「よし、これで完成だ」
鍋で炒め赤茎が形が無くなるほどドロドロになったところで、トゥールはそれを器に移す。
そうして保存が利くように密封できる容器に小分けすると、厨房を片付けてから部屋へと戻った。
いよいよ滋養強壮薬を試すときが来たのだ。
まずは今まで使用していた身体強化を解除して素の状態に戻る。
と、その瞬間。
「あががぁ?」
全身の筋肉がブルブルと震え、トゥールは思わず床に倒れ込む。とてもではないが、すぐには起き上がれそうにない。
「う、ぐ……身体強化を連続使用しすぎたか」
身体強化は魔力により肉体を強化し活性化させる魔法だ。本来ある自分の筋力や能力以上の力を無理やり発揮させる魔法のため、身体に負荷がかかる。
当然、長時間の使用を行えば、身体に強い疲労が来ても不思議ではない。
「ふぅ、ふぅ……滋養強壮薬を用意しておいたのはつくづく正解だった」
身体強化を解除した後に薬を作るのはさすがに無謀だっただろう。偶然ではあるが、薬を作り終えるまで魔法を掛け続けたのは正解だったのだ。
「よし、飲んでみよう」
何とか床に胡坐を搔いて座ると、トゥールは薬の入った容器を痙攣する手で口元へ運ぶ。そしてそれを勢いよく煽った。
「ぶっ! ふぐっ!」
含んですぐさま吐き出しそうになり、何とか堪えて口を掌で塞ぐ。
「ぶぐ、ぶぐぐぅ……」
(な、なんだこの不味さは……! 想像を絶するぞ、おい……)
喉が嚥下するのを拒むほどの激烈な味だが、かといって部屋に吐き出すわけにもいかない。
「うく……っくん――はぁ、はぁぁ。げほ、げほげほっ」
決死の思いで眼を瞑って呑み込み、喉を焼くようなヒリヒリとした痛みに反射的に咳き込む。

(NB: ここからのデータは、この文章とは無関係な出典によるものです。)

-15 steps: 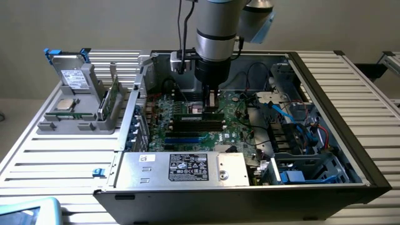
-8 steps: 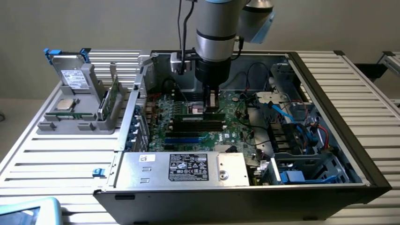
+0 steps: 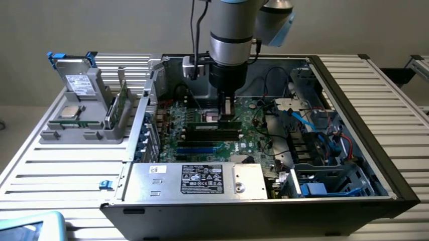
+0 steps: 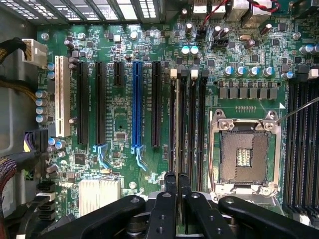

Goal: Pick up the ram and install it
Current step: 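Insert the ram into the slot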

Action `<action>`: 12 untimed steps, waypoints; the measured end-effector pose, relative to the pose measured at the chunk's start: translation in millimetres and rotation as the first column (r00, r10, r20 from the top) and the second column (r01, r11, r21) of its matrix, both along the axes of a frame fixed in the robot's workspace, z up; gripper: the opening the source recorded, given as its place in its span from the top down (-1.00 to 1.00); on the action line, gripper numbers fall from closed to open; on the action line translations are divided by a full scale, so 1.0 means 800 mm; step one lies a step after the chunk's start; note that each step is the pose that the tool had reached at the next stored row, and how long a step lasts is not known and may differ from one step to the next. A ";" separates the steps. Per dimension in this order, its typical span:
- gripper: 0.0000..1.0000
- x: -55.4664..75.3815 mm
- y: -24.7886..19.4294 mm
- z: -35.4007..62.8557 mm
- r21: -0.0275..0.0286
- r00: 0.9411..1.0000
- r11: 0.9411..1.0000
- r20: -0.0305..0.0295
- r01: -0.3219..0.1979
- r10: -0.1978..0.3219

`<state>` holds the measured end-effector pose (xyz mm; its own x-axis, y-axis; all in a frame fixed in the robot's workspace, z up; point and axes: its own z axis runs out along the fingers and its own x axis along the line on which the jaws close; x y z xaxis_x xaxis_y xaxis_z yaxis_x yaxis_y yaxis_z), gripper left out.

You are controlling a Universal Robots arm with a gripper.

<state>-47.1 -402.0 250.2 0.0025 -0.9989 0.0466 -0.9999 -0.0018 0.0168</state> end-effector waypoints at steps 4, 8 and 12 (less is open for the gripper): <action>0.74 -0.001 -0.0001 0.000 -0.001 1.000 1.000 0.000 0.004 -0.004; 0.74 -0.001 -0.0031 0.000 -0.003 1.000 1.000 0.000 0.007 -0.007; 0.74 -0.001 -0.0032 -0.001 -0.005 1.000 1.000 0.000 0.006 -0.006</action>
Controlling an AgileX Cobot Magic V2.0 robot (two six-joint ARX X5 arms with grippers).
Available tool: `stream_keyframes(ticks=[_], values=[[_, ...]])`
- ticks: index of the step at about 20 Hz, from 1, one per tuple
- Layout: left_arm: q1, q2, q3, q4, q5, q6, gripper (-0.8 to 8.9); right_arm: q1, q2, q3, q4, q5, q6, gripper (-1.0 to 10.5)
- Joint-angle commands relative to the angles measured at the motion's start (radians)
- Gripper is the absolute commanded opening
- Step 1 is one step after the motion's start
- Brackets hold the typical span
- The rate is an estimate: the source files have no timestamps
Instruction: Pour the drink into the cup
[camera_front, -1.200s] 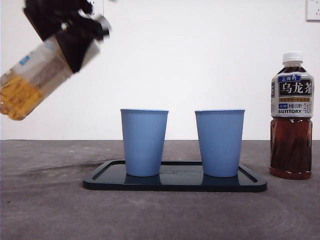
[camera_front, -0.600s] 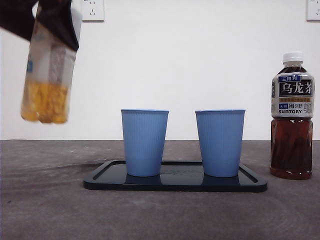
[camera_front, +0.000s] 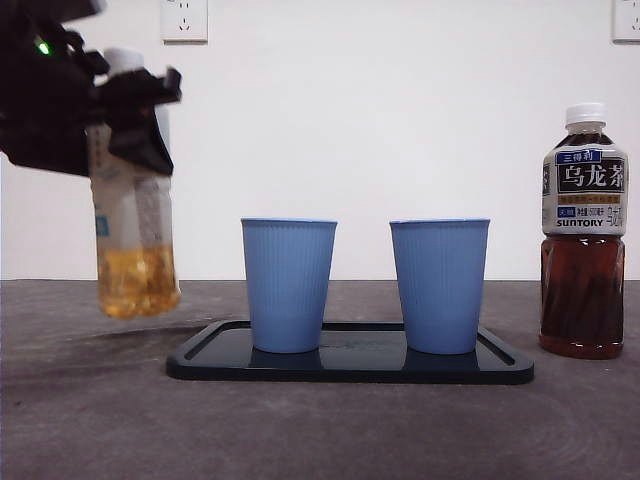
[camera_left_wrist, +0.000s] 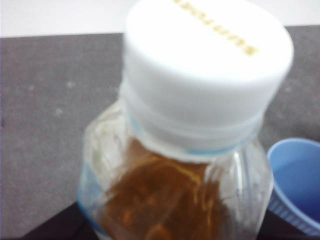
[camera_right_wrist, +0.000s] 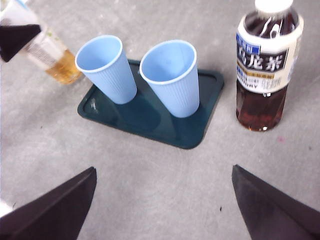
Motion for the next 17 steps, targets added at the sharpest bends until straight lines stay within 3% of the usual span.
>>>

嚥下した薬が、身体のどの部分にあるのか分かるような気分だ。
「まぢゅい、まぢゅい……くそまぢゅいぞ、こにょやろっ!」
あまりの不味さに怒りがふつふつと込み上げてくる。しかし、残る不快感から口をすぼめているため、出てくる言葉はまるで子どものように舌足らずだ。まぁ、見た目は子どもなので問題はないのかもしれない。
水を用意してそれを一気に飲み、口に残る薬の味を流し落とす。しばらくは完全に消えないだろうが、それでもいくらかマシになった。
「ふぅ……驚いたな。この薬、本当に効くのか?」
そもそも飲んで大丈夫な物なのだろうか?
毒薬の作り方と間違って覚えていたということはないだろうが……あの味を考えるにありえなくもない話だ。
「……でも、あれ?」
不吉なことを考えていると、腕を震わせていた筋肉の痙攣が治まっていることに気付く。腕だけではない。
さっきまで痛みを覚えるほどの疲労を感じていた足などの筋肉が、心なしか軽い気がする。痛みもずっと薄らいでいる。
立ち上がってみれば、すんなりと身体が動いた。
薬を飲む前はどうやって立ち上がろうと真剣に悩んでいたのだが、それが嘘のようだった。
「すごいな……これで明日の特訓もなんとかなりそうだ」
身体強化も無しで、先ほどの筋肉痛を残したまま今日のような特訓は不可能だっただろう。滋養強壮薬のおかげで助かったと言える。
ただ……。
「――効果はたしかにすごい。だけどできれば、もう二度と飲みたくないなぁ」
トゥールは薬の味を思い出しながら、しみじみと呟いた。効能がどれだけすごくとも、飲む度に不味さで意識が飛びかけるなど冗談ではない。
残っている薬も破棄しようと思ったが、しかし勿体ないという思いも頭をもたげる。結局悩んだものの、とりあえず仕舞っておくことにした。もしかしたら、本当にもしかしたら必要に迫られて飲む時が来るかもしれない。
無論そんな時が来るのは御免被りたいが、トゥールは残しておくことにした。
「マイカが飲まなきゃいいけど」
何となく、食い意地が張ってそうな彼女が間違って飲まないようにベッドの下へ隠す。
それからトゥールは、寮に生徒がいない今のうちに入浴を済ませ、その後はなるべく安静にして過ごすのだった。